Déclaration de la Conférence Internationale des Barreaux sur la situation des avocats du Nord-Kivu
La Conférence Internationale des Barreaux de tradition juridique commune (CIB), à l’instar de toutes les personnes et organisations attachées aux droits fondamentaux et à la dignité humaine, est vivement interpellée par la tragique situation qui sévit au Nord-Kivu, en République Démocratique du Congo. Les images bouleversantes en provenance de cette région témoignent d’une crise humanitaire et sécuritaire d’une ampleur alarmante.
Sa préoccupation majeure demeure le sort des populations civiles, non seulement abandonnées à elles-mêmes, mais aussi victimes quotidiennes d’exactions, de brimades et d’exécutions sommaires, poussant les plus chanceuses à l’exil.
Particulièrement touchée par cette situation, la CIB s’alarme de la situation des membres de l’Ordre des avocats près la Cour d’appel du Nord-Kivu à Goma. Ce conflit armé les expose à une insécurité extrême, à la précarité, voire à un danger de mort imminent pour certains d’entre eux, quand ils ne sont pas déjà tombés sous les coups de la violence.
Une justice en détresse
Des palais de justice saccagés et devenus inutilisables.
Des dossiers judiciaires détruits ou incendiés.
Du mobilier détruit ou pillé, des portes et fenêtres démolies, entraînant une suspension totale de l’activité judiciaire et un chômage massif parmi nos confrères.
Une libération massive de prisonniers, y compris de grands criminels, qui constituent une menace sérieuse pour la population et particulièrement pour les avocats ayant eu à traiter leurs dossiers.
Des avocats en danger
Une précarité matérielle et morale aggravée par l’arrêt quasi total de l’activité économique, marqué notamment par l’impossibilité d’accéder aux avoirs bancaires.
Des menaces quotidiennes pesant sur l’intégrité physique des avocats, contraignant certains au silence ou à l’exil.
L’assassinat, le 21 février 2025, de Maître Iyengika Songa Raoul, abattu par des hommes armés.
Fidèle à ses principes fondateurs et à son engagement de défense des plus vulnérables, la CIB interpelle avec force l’ensemble des protagonistes de cette tragédie.
Un appel solennel
Face à cette situation dramatique qui rappelle des heures sombres de l’Histoire, la CIB lance un appel solennel à mettre un terme à ces violences et interpelle :
- Les protagonistes et belligérants – États, organisations armées et milices – dont la responsabilité est directement engagée.

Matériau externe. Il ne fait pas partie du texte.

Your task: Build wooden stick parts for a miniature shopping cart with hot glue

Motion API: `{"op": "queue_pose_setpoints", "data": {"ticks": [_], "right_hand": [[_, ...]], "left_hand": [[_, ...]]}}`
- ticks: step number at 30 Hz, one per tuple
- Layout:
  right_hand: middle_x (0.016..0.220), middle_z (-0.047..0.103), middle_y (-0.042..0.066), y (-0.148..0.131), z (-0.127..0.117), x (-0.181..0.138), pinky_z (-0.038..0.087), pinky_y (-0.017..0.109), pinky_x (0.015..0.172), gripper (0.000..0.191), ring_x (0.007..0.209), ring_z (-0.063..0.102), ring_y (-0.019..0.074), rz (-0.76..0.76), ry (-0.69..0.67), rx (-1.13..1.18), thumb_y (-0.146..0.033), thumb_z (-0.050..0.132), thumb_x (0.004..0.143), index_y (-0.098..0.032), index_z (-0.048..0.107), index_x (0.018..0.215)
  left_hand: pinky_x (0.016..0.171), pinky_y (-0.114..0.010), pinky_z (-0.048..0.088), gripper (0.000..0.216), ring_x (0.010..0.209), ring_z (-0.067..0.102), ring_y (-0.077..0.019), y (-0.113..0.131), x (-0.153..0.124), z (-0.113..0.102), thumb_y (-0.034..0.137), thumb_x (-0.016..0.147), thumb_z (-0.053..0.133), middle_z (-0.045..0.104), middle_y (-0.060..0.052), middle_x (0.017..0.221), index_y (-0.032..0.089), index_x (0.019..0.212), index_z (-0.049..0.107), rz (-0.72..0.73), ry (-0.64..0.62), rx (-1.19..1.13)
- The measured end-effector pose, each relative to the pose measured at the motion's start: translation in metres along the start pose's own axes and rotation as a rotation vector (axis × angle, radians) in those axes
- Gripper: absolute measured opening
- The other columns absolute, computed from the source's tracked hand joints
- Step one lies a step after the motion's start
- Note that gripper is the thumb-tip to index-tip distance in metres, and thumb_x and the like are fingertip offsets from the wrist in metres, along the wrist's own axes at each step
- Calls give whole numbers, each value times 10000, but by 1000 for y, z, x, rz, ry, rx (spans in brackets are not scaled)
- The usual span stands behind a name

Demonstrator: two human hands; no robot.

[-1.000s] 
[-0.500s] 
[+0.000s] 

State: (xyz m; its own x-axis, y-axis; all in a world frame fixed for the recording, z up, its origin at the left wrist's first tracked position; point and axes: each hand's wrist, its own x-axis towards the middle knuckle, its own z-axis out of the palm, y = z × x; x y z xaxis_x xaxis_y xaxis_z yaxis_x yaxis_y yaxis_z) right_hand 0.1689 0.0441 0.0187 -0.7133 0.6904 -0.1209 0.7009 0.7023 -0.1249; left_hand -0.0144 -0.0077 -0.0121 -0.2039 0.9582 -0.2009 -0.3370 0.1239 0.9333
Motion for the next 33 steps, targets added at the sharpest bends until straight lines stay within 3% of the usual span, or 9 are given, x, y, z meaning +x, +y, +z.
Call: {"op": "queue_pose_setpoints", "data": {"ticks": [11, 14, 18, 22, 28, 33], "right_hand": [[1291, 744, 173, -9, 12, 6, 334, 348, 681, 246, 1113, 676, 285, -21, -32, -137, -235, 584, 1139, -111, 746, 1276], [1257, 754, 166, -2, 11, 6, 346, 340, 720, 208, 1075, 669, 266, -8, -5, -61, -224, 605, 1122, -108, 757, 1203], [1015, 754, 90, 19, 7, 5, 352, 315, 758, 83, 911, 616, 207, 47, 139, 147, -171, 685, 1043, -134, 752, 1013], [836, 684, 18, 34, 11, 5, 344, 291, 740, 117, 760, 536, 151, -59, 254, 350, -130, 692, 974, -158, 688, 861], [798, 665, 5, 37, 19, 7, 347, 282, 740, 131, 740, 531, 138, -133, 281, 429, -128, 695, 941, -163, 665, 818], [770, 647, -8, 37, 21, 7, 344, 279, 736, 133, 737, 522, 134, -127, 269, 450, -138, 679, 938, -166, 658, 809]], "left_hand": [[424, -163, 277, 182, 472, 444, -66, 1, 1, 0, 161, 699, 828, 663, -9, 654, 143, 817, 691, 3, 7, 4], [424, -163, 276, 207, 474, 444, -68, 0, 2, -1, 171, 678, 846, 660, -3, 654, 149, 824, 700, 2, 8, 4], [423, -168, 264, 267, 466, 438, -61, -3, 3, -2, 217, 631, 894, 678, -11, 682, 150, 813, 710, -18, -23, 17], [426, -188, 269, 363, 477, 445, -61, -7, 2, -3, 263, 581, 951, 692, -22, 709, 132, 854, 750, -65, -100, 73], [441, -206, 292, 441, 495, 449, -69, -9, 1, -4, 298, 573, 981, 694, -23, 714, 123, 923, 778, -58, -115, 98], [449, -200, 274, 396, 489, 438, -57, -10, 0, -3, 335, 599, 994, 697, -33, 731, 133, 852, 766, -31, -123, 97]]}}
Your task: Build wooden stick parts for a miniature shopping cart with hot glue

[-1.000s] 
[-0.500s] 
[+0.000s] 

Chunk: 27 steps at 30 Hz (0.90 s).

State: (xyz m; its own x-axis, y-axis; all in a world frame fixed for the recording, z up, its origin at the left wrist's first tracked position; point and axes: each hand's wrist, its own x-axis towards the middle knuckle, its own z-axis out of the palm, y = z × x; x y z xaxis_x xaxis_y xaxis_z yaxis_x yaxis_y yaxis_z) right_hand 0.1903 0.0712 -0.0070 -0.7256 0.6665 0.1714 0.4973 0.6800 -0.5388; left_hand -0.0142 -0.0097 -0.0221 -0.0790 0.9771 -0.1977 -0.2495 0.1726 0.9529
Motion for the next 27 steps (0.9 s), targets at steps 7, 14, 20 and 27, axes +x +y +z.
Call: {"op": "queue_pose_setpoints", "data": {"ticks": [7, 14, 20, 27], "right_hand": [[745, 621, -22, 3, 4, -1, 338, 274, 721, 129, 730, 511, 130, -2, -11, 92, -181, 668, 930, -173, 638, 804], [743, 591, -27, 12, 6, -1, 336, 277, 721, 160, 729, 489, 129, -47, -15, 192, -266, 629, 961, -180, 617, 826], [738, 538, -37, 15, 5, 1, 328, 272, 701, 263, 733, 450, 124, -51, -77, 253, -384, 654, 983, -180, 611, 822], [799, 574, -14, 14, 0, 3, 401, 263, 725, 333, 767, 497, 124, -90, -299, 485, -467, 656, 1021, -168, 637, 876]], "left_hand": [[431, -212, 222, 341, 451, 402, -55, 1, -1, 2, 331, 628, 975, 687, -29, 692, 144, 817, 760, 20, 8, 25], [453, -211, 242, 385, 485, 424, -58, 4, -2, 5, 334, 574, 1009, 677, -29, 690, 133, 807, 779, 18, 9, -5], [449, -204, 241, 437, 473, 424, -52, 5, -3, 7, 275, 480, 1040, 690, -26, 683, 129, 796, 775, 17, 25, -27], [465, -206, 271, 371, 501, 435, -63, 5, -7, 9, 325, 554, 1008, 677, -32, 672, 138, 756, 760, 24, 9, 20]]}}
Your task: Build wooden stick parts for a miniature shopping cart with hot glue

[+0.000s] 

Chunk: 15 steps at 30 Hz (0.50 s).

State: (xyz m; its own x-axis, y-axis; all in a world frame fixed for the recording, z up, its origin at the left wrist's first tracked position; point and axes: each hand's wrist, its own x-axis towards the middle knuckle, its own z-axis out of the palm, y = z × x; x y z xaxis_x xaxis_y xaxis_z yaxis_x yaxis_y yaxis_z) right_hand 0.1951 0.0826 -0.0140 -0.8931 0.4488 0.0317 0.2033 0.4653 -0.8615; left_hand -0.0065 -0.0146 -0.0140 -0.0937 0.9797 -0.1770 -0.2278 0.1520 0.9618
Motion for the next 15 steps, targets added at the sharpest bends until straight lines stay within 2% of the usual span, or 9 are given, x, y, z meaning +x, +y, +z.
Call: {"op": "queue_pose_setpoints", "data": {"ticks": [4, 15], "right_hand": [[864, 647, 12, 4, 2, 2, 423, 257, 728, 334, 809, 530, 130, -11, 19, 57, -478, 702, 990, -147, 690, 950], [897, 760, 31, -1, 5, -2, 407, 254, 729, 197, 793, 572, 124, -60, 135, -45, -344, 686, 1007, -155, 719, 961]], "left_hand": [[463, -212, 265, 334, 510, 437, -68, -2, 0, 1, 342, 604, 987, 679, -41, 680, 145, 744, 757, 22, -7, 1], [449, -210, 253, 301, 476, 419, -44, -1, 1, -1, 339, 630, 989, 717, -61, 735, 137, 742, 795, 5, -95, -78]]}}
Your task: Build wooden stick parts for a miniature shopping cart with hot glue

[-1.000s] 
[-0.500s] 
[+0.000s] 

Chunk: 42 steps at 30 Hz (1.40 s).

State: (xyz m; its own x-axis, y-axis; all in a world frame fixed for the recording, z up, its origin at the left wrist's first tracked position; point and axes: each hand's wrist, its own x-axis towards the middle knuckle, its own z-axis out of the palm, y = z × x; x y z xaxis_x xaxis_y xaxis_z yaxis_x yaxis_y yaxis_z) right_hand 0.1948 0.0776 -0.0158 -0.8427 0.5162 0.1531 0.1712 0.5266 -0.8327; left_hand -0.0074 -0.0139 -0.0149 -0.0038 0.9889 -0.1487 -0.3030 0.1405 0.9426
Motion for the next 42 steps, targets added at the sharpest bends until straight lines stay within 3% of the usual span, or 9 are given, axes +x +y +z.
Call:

- Les institutions internationales – l’ONU, l’Union africaine et les États d’Afrique centrale – afin qu’elles usent des moyens que leur confère le droit international pour restaurer la paix et l’état de droit.
La CIB rappelle à tous leur devoir de protection de la vie humaine et, en particulier, de l’avocat dans l’exercice de sa fonction.
La CIB réaffirme enfin sa solidarité indéfectible, son amitié et sa confraternité envers tous les membres du barreau du Nord-Kivu. Elle se tient à leur disposition pour entreprendre toutes les démarches utiles au rétablissement de l’état de droit, de la justice et de la défense dans cette région meurtrie.
Fait à Paris, le 26 février 2025.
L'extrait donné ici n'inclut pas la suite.